Eileen tendit la serviette au garçon et ouvrit la porte. Una entra, l’air terrorisée.

— Mme Bascombe a dit que je devais vous relever.

Eileen était tentée de lui tendre la cuvette et de s’esquiver.

— Sortez Alf de son pyjama pendant que je vais vider ça. Et ne laissez pas entrer Binnie.

Elle rinça le bassin, prit des draps propres dans l’armoire à linge, et trouva une nouvelle paire de pyjamas pour le garçon.

Quand elle revint dans la salle de bal, Una n’avait pas bougé d’un pouce.

— Qu’est-ce qu’il a ? demanda-t-elle anxieusement. La grippe ?

— Non, dit Eileen, qui avait redressé Alf, déboutonné son haut de pyjama, l’avait enlevé, et qui épongeait maintenant sa poitrine. La rougeole.

Elle nota l’expression de pure terreur qui se peignait sur le visage de la fille et ajouta :

— Vous avez déjà eu la rougeole, n’est-ce pas ?

— Oui… C’est-à-dire, je pense que oui, je ne suis pas sûre. Mais je n’ai jamais soigné quelqu’un qui l’avait.

— Le docteur Stuart vous aidera, la conforta Eileen, qui arrachait les draps et refaisait le lit.

Elle aida Alf à se rallonger et le recouvrit.

— Il revient ce soir, précisa-t-elle. Tout ce que vous avez à faire, c’est de tenir Alf au chaud.

Elle rassembla les draps et le pyjama souillés.

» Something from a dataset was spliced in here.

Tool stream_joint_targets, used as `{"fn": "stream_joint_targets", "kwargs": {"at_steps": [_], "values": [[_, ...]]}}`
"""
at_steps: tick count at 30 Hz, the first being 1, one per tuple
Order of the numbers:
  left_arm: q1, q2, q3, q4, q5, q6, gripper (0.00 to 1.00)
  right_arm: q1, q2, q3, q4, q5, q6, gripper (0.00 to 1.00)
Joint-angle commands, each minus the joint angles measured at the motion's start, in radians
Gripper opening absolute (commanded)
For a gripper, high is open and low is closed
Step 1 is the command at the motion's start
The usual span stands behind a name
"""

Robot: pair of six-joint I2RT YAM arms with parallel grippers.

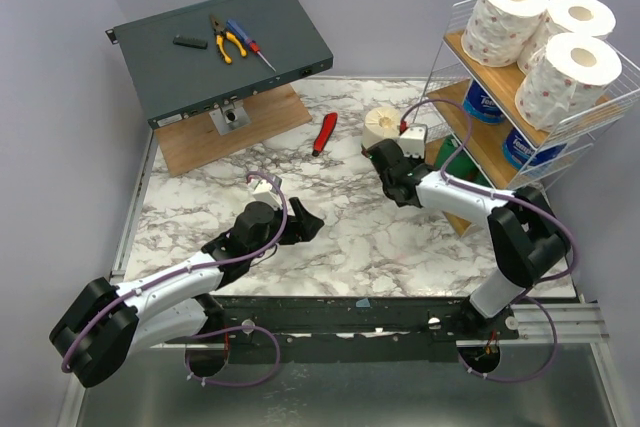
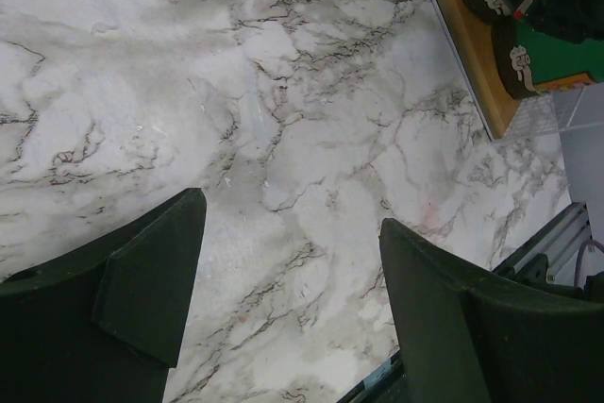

— Et de garder le bassin sous la main. Et de vous débrouiller pour que Binnie ne rejoigne pas son frère.

Puis elle s’enfuit. Elle portait toujours le paquet de linge sale, et elle ne voulait pas prendre le risque de le descendre à la buanderie. À tous les coups, Mme Bascombe lui tendrait la bouillotte ou lui demanderait de veiller sur les autres enfants. Elle ouvrit la porte de la salle de bains, balança les draps dans la baignoire et s’en fut. Elle culpabilisait de laisser la pagaille, mais il n’y avait pas d’autre solution. Elle devait partir d’ici.

Elle mit son manteau et son chapeau, l’oreille tendue. Les enfants étaient-ils tous là, ou seulement Binnie ? Et où se cachait l’adolescente ? Eileen ne pouvait pas se permettre de la laisser courir à ses trousses. Elle entendit une porte claquer, en bas, et Mme Bascombe ordonner :

— Montez vous changer, et revenez illico pour le thé. Et n’allez pas rôder près de la salle de bal.

— Pourquoi pas ? lui répondait Binnie. Pisque j’lai déjà eue.

Parfait, tout le monde était à la cuisine. Pour l’instant.

Eileen fila dans le couloir et descendit par l’escalier d’honneur. Si lady Caroline était rentrée, ou si le docteur traînait encore, elle prétendrait qu’elle voulait poser une question au sujet des soins à donner au garçon. Mais elle ne vit personne dans le hall d’entrée.

Bon. Dans un quart d’heure, elle serait au point de transfert, sur le chemin du retour.

Elle dévala les dernières marches, traversa le large hall, ouvrit la porte principale…

Samuels se tenait là, armé d’un marteau et d’une liasse de papiers jaunes.

— Oh ! sursauta Eileen. Le docteur est-il parti ? (Il hocha la tête.) Oh ! mon Dieu ! je dois le rattraper.

Elle essaya de le contourner, mais il fit un pas en avant et lui bloqua le passage.

— Vous ne pouvez pas filer, dit-il en désignant son chapeau et son manteau.

— Je vais seulement rattraper le docteur, prétendit-elle en tentant de se glisser de côté pour passer.

— Non, c’est impossible.

Il lui tendit l’une des feuilles jaunes.

« Sur ordre du ministère de la Santé, comté du Warwickshire », lisait-on sur l’en-tête.

— Personne n’est autorisé à entrer ni à sortir.

Il récupéra la feuille et la cloua sur la porte.

— À l’exception du docteur, précisa-t-il. Cette maison et tous ceux qui s’y trouvent sont mis en quarantaine.